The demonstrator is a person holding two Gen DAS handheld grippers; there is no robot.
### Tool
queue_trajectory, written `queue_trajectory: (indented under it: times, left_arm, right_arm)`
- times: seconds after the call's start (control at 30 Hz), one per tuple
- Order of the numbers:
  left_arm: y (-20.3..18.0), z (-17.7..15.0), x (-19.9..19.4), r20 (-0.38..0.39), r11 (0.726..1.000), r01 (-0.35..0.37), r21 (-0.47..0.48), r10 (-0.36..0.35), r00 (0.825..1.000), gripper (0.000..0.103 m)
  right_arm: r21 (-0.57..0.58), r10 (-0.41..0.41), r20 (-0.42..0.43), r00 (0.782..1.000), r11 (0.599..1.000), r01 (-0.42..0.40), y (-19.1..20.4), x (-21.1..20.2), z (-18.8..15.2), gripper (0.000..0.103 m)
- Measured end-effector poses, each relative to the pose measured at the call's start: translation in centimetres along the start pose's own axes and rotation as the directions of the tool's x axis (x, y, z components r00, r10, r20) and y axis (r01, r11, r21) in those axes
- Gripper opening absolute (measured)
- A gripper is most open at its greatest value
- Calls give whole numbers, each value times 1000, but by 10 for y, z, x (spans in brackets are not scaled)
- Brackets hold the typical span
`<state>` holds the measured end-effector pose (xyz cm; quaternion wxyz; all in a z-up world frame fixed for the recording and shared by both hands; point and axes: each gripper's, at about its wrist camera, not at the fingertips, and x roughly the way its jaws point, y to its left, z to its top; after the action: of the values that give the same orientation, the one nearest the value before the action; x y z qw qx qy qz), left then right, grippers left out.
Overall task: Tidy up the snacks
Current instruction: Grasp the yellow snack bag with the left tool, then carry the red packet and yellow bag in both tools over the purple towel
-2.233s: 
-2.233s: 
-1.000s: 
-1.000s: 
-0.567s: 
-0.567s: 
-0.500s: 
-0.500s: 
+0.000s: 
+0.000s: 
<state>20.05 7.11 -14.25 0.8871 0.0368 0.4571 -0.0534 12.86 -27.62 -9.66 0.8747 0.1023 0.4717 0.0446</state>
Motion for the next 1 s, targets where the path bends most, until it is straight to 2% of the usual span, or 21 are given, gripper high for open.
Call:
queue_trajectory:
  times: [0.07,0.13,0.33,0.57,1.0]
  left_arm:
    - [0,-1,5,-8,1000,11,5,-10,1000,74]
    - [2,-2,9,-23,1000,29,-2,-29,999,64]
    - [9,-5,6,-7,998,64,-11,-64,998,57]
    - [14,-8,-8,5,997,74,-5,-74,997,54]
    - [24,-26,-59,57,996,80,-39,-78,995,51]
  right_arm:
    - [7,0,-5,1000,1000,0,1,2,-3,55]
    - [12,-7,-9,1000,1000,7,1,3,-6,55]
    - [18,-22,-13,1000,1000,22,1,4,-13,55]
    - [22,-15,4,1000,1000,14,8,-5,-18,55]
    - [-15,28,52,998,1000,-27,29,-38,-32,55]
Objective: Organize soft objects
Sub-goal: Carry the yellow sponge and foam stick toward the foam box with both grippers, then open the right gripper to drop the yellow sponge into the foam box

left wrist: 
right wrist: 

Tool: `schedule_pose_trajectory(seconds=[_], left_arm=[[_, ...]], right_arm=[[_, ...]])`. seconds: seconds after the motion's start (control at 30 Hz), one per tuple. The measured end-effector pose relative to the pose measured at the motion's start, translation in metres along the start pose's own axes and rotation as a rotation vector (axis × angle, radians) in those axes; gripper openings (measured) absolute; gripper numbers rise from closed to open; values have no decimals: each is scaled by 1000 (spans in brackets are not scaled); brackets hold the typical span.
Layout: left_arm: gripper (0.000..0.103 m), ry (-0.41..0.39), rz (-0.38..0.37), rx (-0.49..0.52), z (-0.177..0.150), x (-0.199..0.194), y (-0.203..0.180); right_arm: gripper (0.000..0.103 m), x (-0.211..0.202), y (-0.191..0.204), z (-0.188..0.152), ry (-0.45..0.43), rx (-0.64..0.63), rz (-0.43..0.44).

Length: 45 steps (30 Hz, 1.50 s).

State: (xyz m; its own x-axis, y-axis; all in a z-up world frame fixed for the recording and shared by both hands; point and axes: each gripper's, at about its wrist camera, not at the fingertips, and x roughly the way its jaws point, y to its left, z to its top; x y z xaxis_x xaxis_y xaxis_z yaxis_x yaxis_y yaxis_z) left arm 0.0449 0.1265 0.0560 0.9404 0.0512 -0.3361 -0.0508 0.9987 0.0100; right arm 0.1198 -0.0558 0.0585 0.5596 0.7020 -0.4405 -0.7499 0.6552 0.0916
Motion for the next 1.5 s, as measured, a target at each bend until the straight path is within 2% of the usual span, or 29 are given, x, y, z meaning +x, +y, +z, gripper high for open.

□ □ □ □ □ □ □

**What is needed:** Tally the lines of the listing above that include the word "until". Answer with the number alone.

**Answer section:** 2